### EXERCISE REQUIREMENTS
Scan the data below for the string "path". Copy every line where it appears.

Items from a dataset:
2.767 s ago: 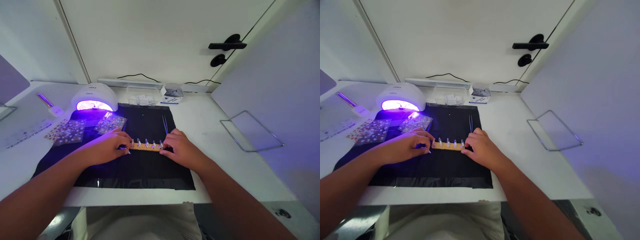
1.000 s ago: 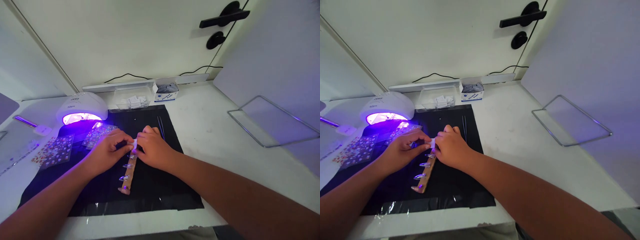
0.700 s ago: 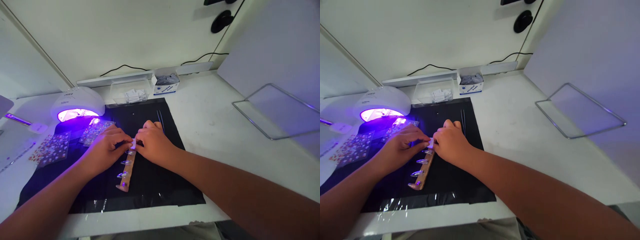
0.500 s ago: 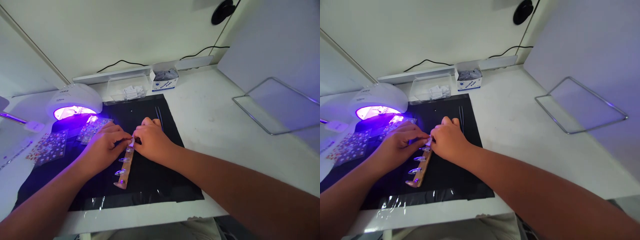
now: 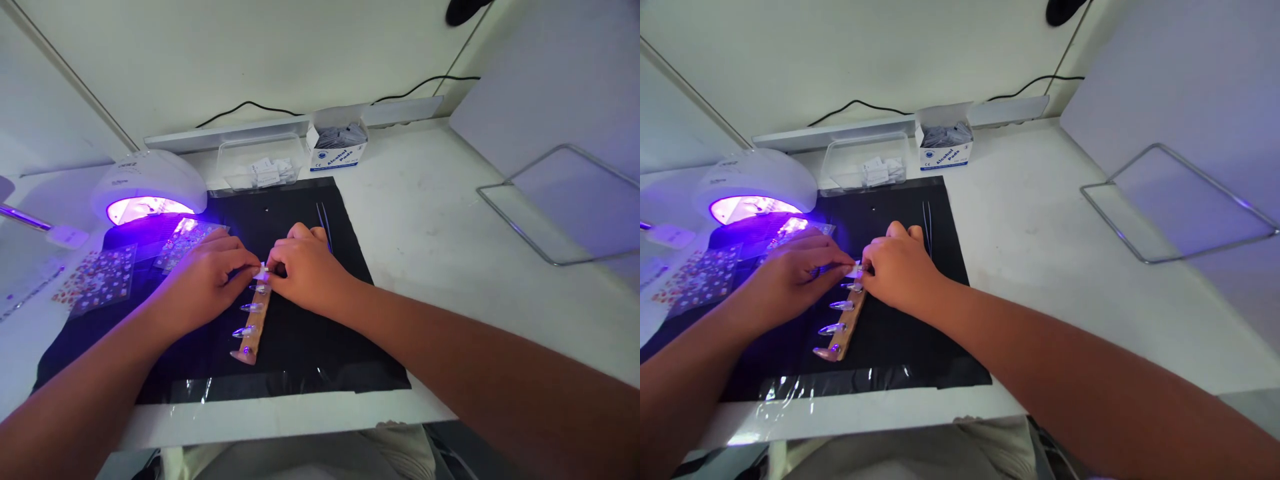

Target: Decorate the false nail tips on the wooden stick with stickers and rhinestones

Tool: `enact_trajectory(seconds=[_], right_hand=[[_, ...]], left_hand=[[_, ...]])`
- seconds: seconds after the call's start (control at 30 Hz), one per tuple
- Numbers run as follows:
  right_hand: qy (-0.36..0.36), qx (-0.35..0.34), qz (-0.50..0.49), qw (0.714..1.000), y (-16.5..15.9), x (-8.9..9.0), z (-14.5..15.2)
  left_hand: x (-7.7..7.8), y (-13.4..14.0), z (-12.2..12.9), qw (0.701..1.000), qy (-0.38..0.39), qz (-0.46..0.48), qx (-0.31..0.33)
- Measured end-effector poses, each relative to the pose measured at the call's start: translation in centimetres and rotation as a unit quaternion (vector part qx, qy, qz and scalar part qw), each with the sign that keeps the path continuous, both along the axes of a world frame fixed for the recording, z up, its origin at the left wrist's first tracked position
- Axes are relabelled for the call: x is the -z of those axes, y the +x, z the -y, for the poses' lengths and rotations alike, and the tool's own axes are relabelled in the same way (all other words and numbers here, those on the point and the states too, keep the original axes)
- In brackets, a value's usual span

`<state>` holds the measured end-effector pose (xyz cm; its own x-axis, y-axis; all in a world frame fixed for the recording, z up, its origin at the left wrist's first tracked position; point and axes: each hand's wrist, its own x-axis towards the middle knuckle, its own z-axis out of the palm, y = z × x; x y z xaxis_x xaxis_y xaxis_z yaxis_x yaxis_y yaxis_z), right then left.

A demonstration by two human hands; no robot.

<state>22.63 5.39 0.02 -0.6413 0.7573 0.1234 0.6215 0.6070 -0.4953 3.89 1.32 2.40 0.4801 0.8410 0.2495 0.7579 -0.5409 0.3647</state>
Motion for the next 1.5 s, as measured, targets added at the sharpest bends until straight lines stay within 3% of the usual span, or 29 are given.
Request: enact_trajectory(seconds=[0.17,0.5,0.93,1.17,1.3,1.4,1.5], right_hand=[[-0.006,0.002,-0.001,1.0,0.0,-0.2,0.0],[0.017,0.002,0.011,1.0,-0.1,0.0,0.0],[-0.008,0.011,0.003,1.0,0.0,-0.3,0.0],[-0.003,0.015,-0.001,1.0,0.0,-0.2,-0.1],[0.015,0.021,-0.013,1.0,1.1,-1.1,0.3],[0.039,-0.013,-0.013,0.999,2.6,-2.6,0.9],[0.047,-0.144,0.047,0.987,3.8,-4.0,1.4]], left_hand=[[-0.1,-0.5,0.1,1.0,0.014,0.011,0.005],[0.4,1.1,0.3,0.998,0.037,0.039,0.022],[0.0,-0.9,0.1,0.998,0.048,-0.013,0.031],[-0.3,-0.7,0.7,0.995,0.068,0.073,0.011],[-0.1,-0.9,1.4,0.99,0.074,0.117,0.016],[0.4,-0.9,1.7,0.989,0.066,0.129,0.034],[0.8,-0.7,1.7,0.988,0.052,0.136,0.052]])
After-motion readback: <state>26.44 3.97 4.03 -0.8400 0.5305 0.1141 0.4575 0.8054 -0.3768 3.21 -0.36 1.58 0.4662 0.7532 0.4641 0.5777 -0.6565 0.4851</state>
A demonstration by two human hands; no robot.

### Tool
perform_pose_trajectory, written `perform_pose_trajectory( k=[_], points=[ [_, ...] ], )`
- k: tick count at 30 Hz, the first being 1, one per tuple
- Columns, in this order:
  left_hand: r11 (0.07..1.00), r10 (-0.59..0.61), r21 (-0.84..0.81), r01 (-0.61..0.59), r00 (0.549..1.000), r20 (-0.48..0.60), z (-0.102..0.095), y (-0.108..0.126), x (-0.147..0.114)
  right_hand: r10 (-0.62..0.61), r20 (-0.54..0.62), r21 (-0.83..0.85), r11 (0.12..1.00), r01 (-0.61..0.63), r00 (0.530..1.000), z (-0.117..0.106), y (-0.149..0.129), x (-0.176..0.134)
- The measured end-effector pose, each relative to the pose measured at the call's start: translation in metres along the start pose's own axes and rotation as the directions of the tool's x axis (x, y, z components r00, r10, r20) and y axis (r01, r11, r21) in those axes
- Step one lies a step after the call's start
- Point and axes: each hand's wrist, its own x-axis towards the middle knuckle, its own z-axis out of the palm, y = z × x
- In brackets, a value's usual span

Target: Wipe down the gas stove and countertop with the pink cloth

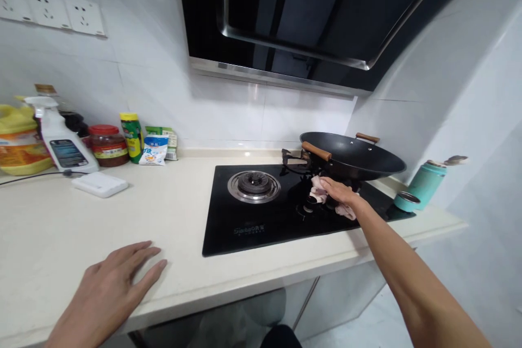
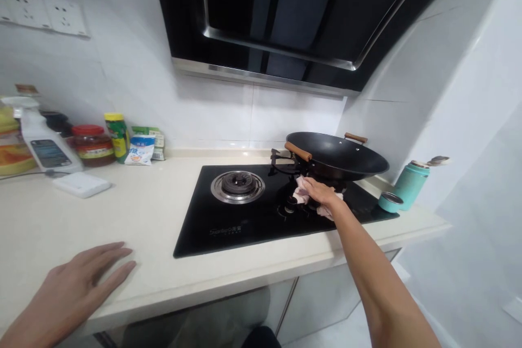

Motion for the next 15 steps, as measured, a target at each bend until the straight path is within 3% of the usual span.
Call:
perform_pose_trajectory(
  k=[8,12,15],
  points=[
    [1.000,0.023,0.002,-0.023,0.999,-0.049,0.003,-0.004,0.000,-0.232,0.182,0.049,0.973,0.227,0.956,0.001,-0.025,-0.008],
    [1.000,0.014,-0.009,-0.014,0.999,-0.045,0.002,-0.004,-0.001,-0.246,0.248,0.033,0.969,0.246,0.937,-0.018,-0.010,-0.017],
    [1.000,0.013,-0.012,-0.013,0.999,-0.049,0.001,-0.003,-0.002,-0.299,0.335,0.072,0.953,0.293,0.893,-0.028,0.004,-0.027]
  ],
)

### SOLUTION FOR THIS EXERCISE
- Measured end-effector poses, each relative to the pose measured at the call's start: translation in centimetres and rotation as a unit quaternion (vector part qx, qy, qz and scalar part qw), each with the sign that keeps the path continuous, both along the axes of a world frame fixed for the recording, z up, its origin at the left wrist's first tracked position
Motion for the next 15 steps, as measured, a target at each bend until the straight path is within 3% of the usual span.

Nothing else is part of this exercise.